From 3M Health Information Systems
CQI and Performance Evaluation: The Debrief
Continuous quality improvement is well known to us and integral to the culture of 3M. We often think of this as process improvement, employing Six Sigma and Lean methodologies. There is a distinctly human aspect to evaluation of individual and critical team performance because of opportunities for personal growth and refinements to team dynamics, respectively. Tremendous value is achieved when individuals bring absolute honesty and integrity to the process.
There are heuristic tools that are very helpful in structuring the evaluation of critical team performance. One of these is the debrief. This should be conducted with all involved team members as soon as feasible after completion of an event or project, when recent actions and outcomes are freshest. There is no place for complacency in a debrief – as a matter of safety or as a matter of optimized process. A debrief focuses on the reflective process for individuals and the group.¹ A great explanation and demonstration of a performance debrief may be found under “Blue Angels Debriefing” on YouTube. The Blue Angels conduct debriefs in a constructive and respectful fashion, with rank and experience put aside. As Eric Haney, a founding member of Delta Force, has written:
“The purpose of the review was to learn everything we possibly could about what we had just done – the good, the bad, and the ugly. We dissected problems and we came up with solutions – and the whole group profited from what we learned.
There is no better way for an organization to improve itself and move forward in a professional manner. But it is a process that must be fundamentally rooted in trust and mutual respect. The very instant it becomes a weapon rather than a lens for diagnostic analysis, the process is dead.²”
At TOPGUN, the Navy Fighter Weapons School, debriefs are composed of three questions³:
- What went well?
- What should we do differently to improve our performance?
- How, specifically, will we make that happen?

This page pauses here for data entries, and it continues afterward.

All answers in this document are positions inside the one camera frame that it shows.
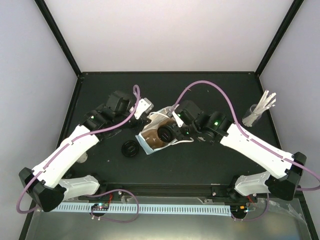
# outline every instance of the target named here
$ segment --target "black corner post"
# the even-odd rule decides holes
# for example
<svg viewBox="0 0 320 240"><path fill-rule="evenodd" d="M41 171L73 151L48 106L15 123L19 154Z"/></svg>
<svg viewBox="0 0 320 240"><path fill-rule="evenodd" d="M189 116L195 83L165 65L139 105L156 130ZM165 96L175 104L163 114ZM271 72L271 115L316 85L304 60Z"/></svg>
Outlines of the black corner post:
<svg viewBox="0 0 320 240"><path fill-rule="evenodd" d="M293 3L291 4L288 12L286 13L280 27L278 28L276 34L274 35L270 46L268 47L267 51L265 52L258 68L255 71L255 74L259 77L263 70L265 69L265 67L267 66L272 54L274 53L274 51L276 50L279 42L281 41L282 37L285 35L290 23L292 22L292 20L294 19L296 13L298 12L300 6L302 5L302 3L304 2L304 0L293 0Z"/></svg>
<svg viewBox="0 0 320 240"><path fill-rule="evenodd" d="M47 22L48 26L50 27L53 35L55 36L55 39L59 43L64 55L68 59L75 75L79 77L81 75L80 68L78 67L76 60L74 59L74 56L72 55L64 37L62 36L54 17L51 15L51 12L49 11L49 8L47 4L45 3L45 0L34 0L37 4L38 8L40 9L45 21Z"/></svg>

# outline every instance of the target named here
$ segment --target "white wall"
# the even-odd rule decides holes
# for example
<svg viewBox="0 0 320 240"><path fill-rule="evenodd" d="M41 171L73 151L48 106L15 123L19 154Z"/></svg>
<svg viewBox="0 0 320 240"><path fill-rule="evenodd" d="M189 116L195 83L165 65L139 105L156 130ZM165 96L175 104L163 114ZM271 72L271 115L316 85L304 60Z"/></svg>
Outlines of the white wall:
<svg viewBox="0 0 320 240"><path fill-rule="evenodd" d="M82 71L255 71L293 0L45 0Z"/></svg>
<svg viewBox="0 0 320 240"><path fill-rule="evenodd" d="M277 93L271 113L283 149L307 156L320 174L320 1L304 1L261 75L265 89ZM307 172L301 185L319 185ZM320 236L320 190L304 193Z"/></svg>
<svg viewBox="0 0 320 240"><path fill-rule="evenodd" d="M0 56L0 236L16 240L18 172L55 149L76 76L32 0L1 1Z"/></svg>

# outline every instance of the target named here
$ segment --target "gray floor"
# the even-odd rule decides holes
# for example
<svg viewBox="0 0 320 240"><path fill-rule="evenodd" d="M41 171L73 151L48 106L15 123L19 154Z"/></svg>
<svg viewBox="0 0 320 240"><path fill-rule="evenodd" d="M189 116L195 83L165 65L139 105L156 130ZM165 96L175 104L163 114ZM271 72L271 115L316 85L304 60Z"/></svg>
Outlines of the gray floor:
<svg viewBox="0 0 320 240"><path fill-rule="evenodd" d="M150 215L141 214L132 223L120 224L92 220L86 213L36 212L27 240L308 240L311 239L299 201L271 205L261 220L234 222L230 217L204 215ZM250 212L248 218L263 211ZM130 215L115 214L115 219L129 219Z"/></svg>

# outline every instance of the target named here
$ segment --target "gray wall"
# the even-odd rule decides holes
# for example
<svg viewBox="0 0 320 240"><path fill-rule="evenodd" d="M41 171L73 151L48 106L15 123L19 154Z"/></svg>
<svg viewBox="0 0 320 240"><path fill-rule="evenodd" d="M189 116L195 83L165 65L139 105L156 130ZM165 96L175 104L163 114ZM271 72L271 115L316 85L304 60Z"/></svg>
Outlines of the gray wall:
<svg viewBox="0 0 320 240"><path fill-rule="evenodd" d="M18 172L55 149L76 76L32 0L1 1L0 56L0 236L16 240Z"/></svg>
<svg viewBox="0 0 320 240"><path fill-rule="evenodd" d="M306 166L320 173L320 1L307 0L288 28L261 75L265 89L277 93L272 109L284 150L301 151ZM304 173L301 185L319 185ZM320 190L305 192L320 236Z"/></svg>

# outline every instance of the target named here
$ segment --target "black metal frame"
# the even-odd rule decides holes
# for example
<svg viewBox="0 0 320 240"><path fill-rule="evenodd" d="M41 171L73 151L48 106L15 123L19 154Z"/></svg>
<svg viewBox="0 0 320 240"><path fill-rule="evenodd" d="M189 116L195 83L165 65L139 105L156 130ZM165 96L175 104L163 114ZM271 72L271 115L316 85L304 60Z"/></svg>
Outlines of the black metal frame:
<svg viewBox="0 0 320 240"><path fill-rule="evenodd" d="M74 112L74 109L75 109L75 106L76 106L76 103L77 103L77 100L78 100L78 96L79 96L79 93L80 93L80 90L81 90L81 87L82 87L82 83L83 83L83 80L84 80L83 74L85 74L85 73L81 72L81 70L79 69L76 60L74 59L74 57L73 57L73 55L72 55L72 53L71 53L71 51L70 51L70 49L69 49L69 47L67 45L62 33L60 32L60 30L59 30L59 28L58 28L53 16L50 13L50 10L49 10L48 6L45 3L45 0L34 0L34 1L37 4L38 8L40 9L44 19L46 20L48 26L50 27L52 33L54 34L57 42L59 43L62 51L64 52L67 60L69 61L74 73L78 77L76 85L75 85L75 88L74 88L74 92L73 92L73 95L72 95L72 99L71 99L71 102L70 102L70 105L69 105L69 108L68 108L68 111L67 111L67 114L66 114L66 117L65 117L65 121L64 121L64 124L63 124L63 127L62 127L62 131L61 131L61 134L59 136L59 140L58 140L58 146L59 146L60 143L62 142L62 140L67 137L67 132L68 132L68 128L70 126L70 121L71 121L71 118L72 118L72 115L73 115L73 112ZM265 69L266 65L268 64L272 54L276 50L279 42L281 41L282 37L284 36L286 30L288 29L290 23L294 19L296 13L298 12L298 10L299 10L299 8L300 8L300 6L302 5L303 2L304 2L304 0L293 0L291 7L289 8L287 14L285 15L285 17L284 17L280 27L278 28L273 40L271 41L266 53L264 54L264 56L263 56L263 58L262 58L262 60L261 60L261 62L259 64L258 68L254 72L256 80L259 82L261 93L263 93L263 87L261 85L259 76L261 75L261 73ZM268 114L268 117L270 118L271 122L273 123L270 112L267 111L267 114ZM277 132L276 132L274 124L272 124L272 127L273 127L273 131L274 131L274 135L276 137L277 145L278 145L279 148L281 148L280 141L279 141L279 138L278 138L278 135L277 135ZM133 189L137 188L137 186L127 186L127 187L128 188L133 188ZM155 191L154 189L150 189L150 188L148 189L148 186L142 186L142 185L139 186L139 188L141 188L141 187L145 187L144 192L150 193L153 196L157 195L157 191ZM194 193L194 195L197 195L197 196L199 196L199 195L202 196L203 195L204 197L208 196L208 194L211 193L209 188L206 188L206 187L205 188L199 188L199 186L197 186L197 188L195 188L195 187L196 186L194 186L194 187L190 186L190 188L181 188L180 190L176 189L175 193L176 193L177 196L184 196L186 191L188 191L189 193ZM162 193L163 192L167 192L168 196L172 195L172 191L170 189L166 189L165 186L162 187L161 190L158 191L158 193L159 192L162 192ZM301 204L301 207L302 207L302 211L303 211L304 217L306 219L307 226L308 226L308 229L309 229L309 232L311 234L312 239L318 240L319 238L318 238L318 235L317 235L317 232L316 232L316 228L315 228L315 225L314 225L314 223L312 221L312 218L311 218L311 215L310 215L310 211L308 209L308 206L307 206L307 203L306 203L306 200L305 200L305 197L304 197L303 193L302 192L297 192L296 195L295 195L295 198L298 198L299 201L300 201L300 204ZM32 202L30 208L33 208L35 205L36 204L34 202ZM29 229L29 226L30 226L30 223L31 223L32 216L33 216L33 213L29 213L27 215L25 223L24 223L22 231L21 231L21 235L20 235L19 240L26 239L26 236L27 236L27 233L28 233L28 229Z"/></svg>

The first part–reviewing what went well–serves to recognize both individuals and performance in fostering habitual and cultural growth. The second question critically evaluates personal and team performance, while the third begins to create an incremental roadmap to improvement with the next iteration. The debrief begins with observations of the most junior person in the room (perhaps the freshest perspective), and includes all participants. As Steve Harden, Chairman and CEO of LifeWings and former TOPGUN Instructor has said, “The nut of every event is always the thought process. Why did you do what you did?”4 The nut is also referred to as the frame by other authors and is a construct of: assumptions, feelings, emotional states, goals, knowledge base, situation(al) awareness, and context – expectations and equipment.5,6 In the latter regard, the debrief serves not only as a vehicle for the system to learn and evolve, also to defuse conflicts arising from differences in expectations. The concept of frame is also inclusive of an individual’s accountability for both preparation and performance.
Lest you think that only the military can benefit from such structure, a well known guide for meetings from the patient satisfaction team of the Heart Center at Cleveland Clinic Foundation is referred to as Rimmerman’s Rules:
- Leave rank at the door (i.e., all team members are created equal)
- No whining
- At least one bright idea per session
- No sidebar communications
- If you have something to say, say it in the room
- No hostages; leave if you don’t want to be here
- Identify problems but focus on solutions
- Review the next objectives before leaving – ensure they are realistic in scope
- Leave with a sense of accomplishment
- Expect work outside of the meeting – use subgroups and task forces
Each meeting is rated by participants on a 1-10 scale. Any person ranking the meeting an eight or below gives suggestions for improvement. Each participant ranks his or her own participation as well, in the same manner.
The techniques presented serve as examples. There are clearly many ways to achieve the same end – the professional, respectful, constructive, and tireless pursuit of excellence.
“Glad to be here!”
Matthew M. Cooper, MD, MBA, FACS is Medical Information Director for 3M Health Information Systems.
¹Fanning RM, Gaba DM. The role of debriefing in simulation-based learning. Simul Healthcare;2(2):115-125.
²Haney EL. Inside Delta Force. Bantam Dell, New York. 2002; 109.
³Harden S. Three Questions TOPGUN Pilots Ask Every Day. LifeWings Partners, LLC. www.SaferPatients.com.
4Harden S. Personal Communication.
5Rudolph JW et al. There’s no such thing as “nonjudgmental” debriefing: a theory and method for debriefing with good judgment. Simul Healthcare; 1:49-55.
6Rudolph JW et al. Which reality matters? Questions on the path to high engagement in healthcare simulation. Simul Healthcare; 2(3):161-163.